‘Michigan Capitol is not safe’: AG Dana Nessel warns new ban on firearms not sufficient

FBI warns armed protests are planned nationwide ahead of Biden inauguration

LANSING, MICHIGAN - NOVEMBER 07: Armed Trump supporters take part in a demonstration at the Michigan State Capitol building on November 07, 2020 in Lansing, Michigan. The pro-Trump rally was disrupted when counter-protesters rushed into the event. (Photo by John Moore/Getty Images) (John Moore, 2020 Getty Images)

LANSING, Mich. – Though Michigan officials have approved a ban on firearms inside the state’s Capitol, Attorney General Dana Nessel says the building is still “not safe.”

Following the deadly insurrection that shook the U.S. Capitol in Washington on Jan. 6, the Michigan Capitol Commission revisited an old proposition to ban the open carry of firearms inside the building.
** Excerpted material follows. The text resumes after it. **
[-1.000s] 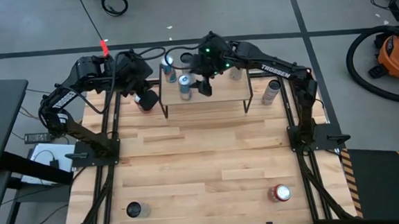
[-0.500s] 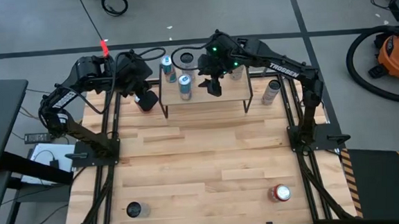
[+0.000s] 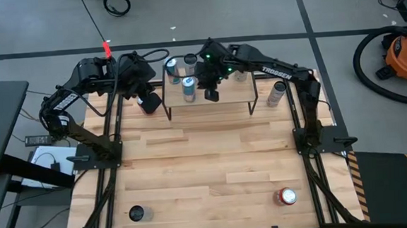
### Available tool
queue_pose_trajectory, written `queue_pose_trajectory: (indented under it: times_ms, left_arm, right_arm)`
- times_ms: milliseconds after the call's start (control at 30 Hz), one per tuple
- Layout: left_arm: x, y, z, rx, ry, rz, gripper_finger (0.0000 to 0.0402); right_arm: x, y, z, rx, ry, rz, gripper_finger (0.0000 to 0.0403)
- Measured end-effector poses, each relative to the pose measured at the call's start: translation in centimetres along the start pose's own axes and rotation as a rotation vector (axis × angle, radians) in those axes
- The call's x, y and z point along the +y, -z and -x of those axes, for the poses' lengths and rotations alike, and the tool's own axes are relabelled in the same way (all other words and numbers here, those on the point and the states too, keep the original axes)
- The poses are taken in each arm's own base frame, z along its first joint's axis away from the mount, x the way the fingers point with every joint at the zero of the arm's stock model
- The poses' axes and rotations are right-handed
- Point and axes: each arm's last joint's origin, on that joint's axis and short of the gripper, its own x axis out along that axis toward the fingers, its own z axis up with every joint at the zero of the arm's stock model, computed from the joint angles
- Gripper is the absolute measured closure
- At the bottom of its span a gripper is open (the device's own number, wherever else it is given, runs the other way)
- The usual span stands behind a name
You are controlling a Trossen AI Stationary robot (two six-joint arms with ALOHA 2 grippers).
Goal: Place canned beverage on shelf
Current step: Put the blue soda can on the shelf aligned with the other blue soda can
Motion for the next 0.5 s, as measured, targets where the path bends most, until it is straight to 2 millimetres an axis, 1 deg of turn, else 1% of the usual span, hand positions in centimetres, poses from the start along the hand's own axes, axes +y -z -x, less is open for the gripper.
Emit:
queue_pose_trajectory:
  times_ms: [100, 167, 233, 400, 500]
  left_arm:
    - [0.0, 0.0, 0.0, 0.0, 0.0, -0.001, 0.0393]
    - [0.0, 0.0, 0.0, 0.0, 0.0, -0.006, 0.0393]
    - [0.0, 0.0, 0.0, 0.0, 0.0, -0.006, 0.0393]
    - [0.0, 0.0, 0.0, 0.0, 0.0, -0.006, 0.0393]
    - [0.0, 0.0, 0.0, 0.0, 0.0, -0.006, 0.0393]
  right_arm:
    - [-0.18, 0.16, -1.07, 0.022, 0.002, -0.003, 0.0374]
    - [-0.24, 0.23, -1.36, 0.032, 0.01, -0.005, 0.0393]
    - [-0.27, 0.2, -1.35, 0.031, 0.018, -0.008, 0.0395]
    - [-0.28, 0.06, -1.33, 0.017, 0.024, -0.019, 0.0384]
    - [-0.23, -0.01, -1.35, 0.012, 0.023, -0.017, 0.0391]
The commission unanimously voted to ban the open carry of guns from inside the Capitol, effective immediately, on Jan. 11.

However, AG Nessel and other Democratic lawmakers have been critical of the commission’s ban, arguing that it does not go far enough.

Read: Democrats criticize ban on open carry of guns inside Michigan Capitol for not going far enough

Nessel argues that the ban is not comprehensive and does not adequately protect the Capitol or the lawmakers inside by not addressing the issue of the concealed carrying of weapons inside the building.

“Let’s be clear-the recent rule passed by the Michigan Capitol Commission banning the open carry of firearms does not impose a mechanism to check to confirm that people carrying a concealed weapon are licensed CPL holders,” Nessel tweeted Tuesday.

Since last spring when armed protesters entered the Michigan Capitol Building and yelled at members of security outside the legislative chambers to be let inside, calls to ban firearms in the statehouse have been made, but no changes had come in weapons policies.

The state AG says the Michigan Capitol Commission’s new ban does not require individuals carrying a concealed weapon to be confirmed as a license holder before entering the building.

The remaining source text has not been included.